# Project 3

## GDP per capita change and General Election results

- **Dataset(s) to be used:** [United States General Election Presidential Results by District and County from 2008 to 2024](https://github.com/tonmcg/US_County_Level_Election_Results_08-24)
- **Second dataset:** [Per capita personal income by County from 2020 to 2023](https://apps.bea.gov/itable/?ReqID=70&step=1&_gl=1*1q1ezha*_ga*MTYwMzEwNjAxOC4xNzMzNDIyODE0*_ga_J4698JNNFT*MTczMzQyMjgxMy4xLjEuMTczMzQyMjg5NC40Mi4wLjA.#eyJhcHBpZCI6NzAsInN0ZXBzIjpbMSwyOSwyNSwzMSwyNiwyNywzMF0sImRhdGEiOltbIlRhYmxlSWQiLCIyMCJdLFsiTWFqb3JfQXJlYSIsIjQiXSxbIlN0YXRlIixbIlhYIl1dLFsiQXJlYSIsWyJYWCJdXSxbIlN0YXRpc3RpYyIsIjMiXSxbIlVuaXRfb2ZfbWVhc3VyZSIsIkFBR1IiXSxbIlllYXIiLFsiLTEiXV0sWyJZZWFyQmVnaW4iLCIyMDIwIl0sWyJZZWFyX0VuZCIsIjIwMjMiXV1)
- **Analysis question:** What was the effect of growth rates in GDP per capita on the change in preference for Republican candidates between 2020 and 2024 at a County level? 
- **Columns that will (likely) be used:**
  - per_gop: Percentage of vote for Republican candidates
  - diff_gop (calculated column): Change in the percentage of vote for Republican candidates from 2020 to 2024
  - gdppc: Per capita personal income compound annual growth rate from 2020 and 2023
- **Columns to be used to merge/join them:**
  - General Election results data, merge on county fips code [county_fips]
  - Per capita personal income data, merge on county fips code [Geo_Fips]
- **Hypothesis**: 
  - [H0]: There is no effect of GDP per capita compound annual growth rates on the change in preference for Republican candidates between 2020 and 2024
  - [H1]: There is a significant negative relationship between GDP per capita compound annual growth rates on the change in preference for Republican candidates between 2020 and 2024
- **Site URL:** [Jali's website](https://project-3-jalipacker.readthedocs.io/en/latest/)

In [None]:
import pandas as pd
import plotly.express as px
import statsmodels.api as sm
import matplotlib.pyplot as plt

import plotly.io as pio
pio.renderers.default = "vscode+jupyterlab+notebook_connected"

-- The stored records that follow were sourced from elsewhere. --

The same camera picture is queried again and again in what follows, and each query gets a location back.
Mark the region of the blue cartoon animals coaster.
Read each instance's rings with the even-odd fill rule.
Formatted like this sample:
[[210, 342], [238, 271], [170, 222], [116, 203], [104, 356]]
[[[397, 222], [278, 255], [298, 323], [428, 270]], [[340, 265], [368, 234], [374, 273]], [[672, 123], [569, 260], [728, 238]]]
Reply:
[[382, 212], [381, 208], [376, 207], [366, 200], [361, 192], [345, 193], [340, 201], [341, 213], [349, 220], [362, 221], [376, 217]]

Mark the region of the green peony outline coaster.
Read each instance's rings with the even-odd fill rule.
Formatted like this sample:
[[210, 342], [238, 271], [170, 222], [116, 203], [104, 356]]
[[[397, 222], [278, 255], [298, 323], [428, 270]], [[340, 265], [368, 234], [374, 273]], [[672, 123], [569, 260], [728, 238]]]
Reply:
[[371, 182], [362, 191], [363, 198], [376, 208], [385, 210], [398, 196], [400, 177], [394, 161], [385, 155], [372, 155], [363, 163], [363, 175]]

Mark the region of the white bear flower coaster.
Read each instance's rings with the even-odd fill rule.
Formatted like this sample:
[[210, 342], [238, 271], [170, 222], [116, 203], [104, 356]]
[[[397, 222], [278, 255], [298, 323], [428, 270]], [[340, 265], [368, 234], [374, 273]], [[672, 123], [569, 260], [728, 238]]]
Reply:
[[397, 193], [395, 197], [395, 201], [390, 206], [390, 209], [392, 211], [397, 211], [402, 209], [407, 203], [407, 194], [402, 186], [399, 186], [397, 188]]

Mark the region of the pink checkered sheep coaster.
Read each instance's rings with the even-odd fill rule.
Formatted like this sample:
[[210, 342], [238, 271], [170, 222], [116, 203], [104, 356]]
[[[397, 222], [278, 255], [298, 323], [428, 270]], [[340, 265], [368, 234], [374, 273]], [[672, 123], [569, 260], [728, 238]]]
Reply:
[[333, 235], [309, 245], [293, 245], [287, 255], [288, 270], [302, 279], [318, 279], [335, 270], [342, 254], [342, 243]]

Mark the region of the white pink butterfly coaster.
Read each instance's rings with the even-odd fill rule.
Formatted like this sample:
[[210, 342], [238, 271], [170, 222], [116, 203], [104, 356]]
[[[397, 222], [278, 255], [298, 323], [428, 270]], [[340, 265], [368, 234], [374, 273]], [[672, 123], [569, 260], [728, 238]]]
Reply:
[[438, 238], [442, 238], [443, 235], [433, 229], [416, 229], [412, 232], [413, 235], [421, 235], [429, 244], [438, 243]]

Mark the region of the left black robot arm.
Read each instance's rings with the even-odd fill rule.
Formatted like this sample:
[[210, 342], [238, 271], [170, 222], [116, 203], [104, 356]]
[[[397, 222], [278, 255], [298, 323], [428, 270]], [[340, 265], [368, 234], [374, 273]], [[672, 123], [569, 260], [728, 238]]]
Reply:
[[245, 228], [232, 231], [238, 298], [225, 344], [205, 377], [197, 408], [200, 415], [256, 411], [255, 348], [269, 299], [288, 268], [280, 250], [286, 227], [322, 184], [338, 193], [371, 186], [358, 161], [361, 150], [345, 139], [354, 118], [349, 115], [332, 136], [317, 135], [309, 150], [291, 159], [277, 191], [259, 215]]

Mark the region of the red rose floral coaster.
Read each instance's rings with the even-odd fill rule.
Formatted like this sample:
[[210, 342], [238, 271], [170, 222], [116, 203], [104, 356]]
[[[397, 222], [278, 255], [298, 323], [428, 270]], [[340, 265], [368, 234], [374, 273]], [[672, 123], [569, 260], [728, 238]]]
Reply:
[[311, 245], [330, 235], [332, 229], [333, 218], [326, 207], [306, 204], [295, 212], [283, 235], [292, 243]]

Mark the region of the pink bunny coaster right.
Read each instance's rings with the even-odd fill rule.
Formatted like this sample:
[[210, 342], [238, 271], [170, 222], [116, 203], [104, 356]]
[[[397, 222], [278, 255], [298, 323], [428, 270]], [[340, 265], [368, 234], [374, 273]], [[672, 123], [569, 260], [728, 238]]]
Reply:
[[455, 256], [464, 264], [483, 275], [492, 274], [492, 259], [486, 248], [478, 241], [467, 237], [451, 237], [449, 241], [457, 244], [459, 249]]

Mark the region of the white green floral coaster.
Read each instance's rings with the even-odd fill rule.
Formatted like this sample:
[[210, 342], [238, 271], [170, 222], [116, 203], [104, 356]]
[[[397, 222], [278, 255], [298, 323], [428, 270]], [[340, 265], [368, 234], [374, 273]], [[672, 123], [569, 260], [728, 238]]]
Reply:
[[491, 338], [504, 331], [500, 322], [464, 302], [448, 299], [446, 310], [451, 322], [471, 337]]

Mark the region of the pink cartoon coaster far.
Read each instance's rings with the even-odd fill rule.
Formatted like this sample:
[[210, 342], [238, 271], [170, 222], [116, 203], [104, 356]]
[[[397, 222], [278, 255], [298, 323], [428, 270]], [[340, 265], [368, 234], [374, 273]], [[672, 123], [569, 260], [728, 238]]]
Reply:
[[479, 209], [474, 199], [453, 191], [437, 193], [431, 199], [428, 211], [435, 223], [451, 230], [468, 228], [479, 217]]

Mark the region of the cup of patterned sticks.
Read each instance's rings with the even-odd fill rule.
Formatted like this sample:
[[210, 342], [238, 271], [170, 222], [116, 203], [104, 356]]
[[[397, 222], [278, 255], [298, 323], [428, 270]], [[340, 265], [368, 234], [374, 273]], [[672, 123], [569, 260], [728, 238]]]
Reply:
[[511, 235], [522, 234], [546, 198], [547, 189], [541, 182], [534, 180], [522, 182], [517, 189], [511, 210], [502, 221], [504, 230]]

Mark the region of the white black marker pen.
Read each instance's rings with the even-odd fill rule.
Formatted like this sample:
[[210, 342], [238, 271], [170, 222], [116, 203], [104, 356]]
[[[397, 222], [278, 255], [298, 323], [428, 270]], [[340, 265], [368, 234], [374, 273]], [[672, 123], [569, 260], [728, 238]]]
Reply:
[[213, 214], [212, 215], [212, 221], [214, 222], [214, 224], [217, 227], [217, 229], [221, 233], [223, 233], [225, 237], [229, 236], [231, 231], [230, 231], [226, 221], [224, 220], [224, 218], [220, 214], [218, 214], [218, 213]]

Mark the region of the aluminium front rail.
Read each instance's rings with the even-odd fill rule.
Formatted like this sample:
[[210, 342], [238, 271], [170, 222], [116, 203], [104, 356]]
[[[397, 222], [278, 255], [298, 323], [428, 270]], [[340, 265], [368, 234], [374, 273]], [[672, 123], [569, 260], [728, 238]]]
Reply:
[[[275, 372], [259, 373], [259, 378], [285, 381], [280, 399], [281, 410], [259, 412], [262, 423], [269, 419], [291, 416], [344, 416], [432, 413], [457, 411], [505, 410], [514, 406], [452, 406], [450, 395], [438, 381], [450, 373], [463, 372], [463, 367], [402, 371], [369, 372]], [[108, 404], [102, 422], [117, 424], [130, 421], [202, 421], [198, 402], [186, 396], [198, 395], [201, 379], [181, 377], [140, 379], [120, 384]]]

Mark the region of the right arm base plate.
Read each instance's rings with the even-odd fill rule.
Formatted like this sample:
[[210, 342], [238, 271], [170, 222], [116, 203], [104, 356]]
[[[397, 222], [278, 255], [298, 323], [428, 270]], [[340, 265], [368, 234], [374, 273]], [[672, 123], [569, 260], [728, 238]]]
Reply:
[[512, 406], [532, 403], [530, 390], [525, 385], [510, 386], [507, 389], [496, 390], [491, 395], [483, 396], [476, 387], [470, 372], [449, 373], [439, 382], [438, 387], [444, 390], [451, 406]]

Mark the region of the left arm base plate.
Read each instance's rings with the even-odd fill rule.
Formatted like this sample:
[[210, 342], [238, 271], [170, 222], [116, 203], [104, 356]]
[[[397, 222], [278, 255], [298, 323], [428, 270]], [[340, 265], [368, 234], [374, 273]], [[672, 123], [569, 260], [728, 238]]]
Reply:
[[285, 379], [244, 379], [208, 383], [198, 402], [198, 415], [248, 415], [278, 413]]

### Introduction - Why is economic growth important to election results?
In this Project, I will explore GDP per capita change and voting preference in the United States, at the county-level. My hypothesis is that there will be a relationship between GDP per capita and voting preferences, because the economy was found to be the most important issue for Republican voters and far more important than for Democratic voters.

Given the Republican win of the General Election, the directionality of this relationship is expected to be negative: that is to say, counties which have experienced lower rates of growth in GDP per capita for the past 4 years will be more likely to vote Republican. 

This is assumed to be due to the following mechanism: the salience of lower GDP per capita growth and the higher importance of the economy as an issue to Republican voters leads to an increased share of vote towards Republican candidates in these lower GDP per capita growth counties. However, this mechanism is not explored empirically in the current project. 

The following interactive chart, sourced from Gallup, gives the importance of different issues to registered voters, split by political party. Hovering over dots on the chart will bring up the specific percentage of poll respondents who ranked an issue as extremely important.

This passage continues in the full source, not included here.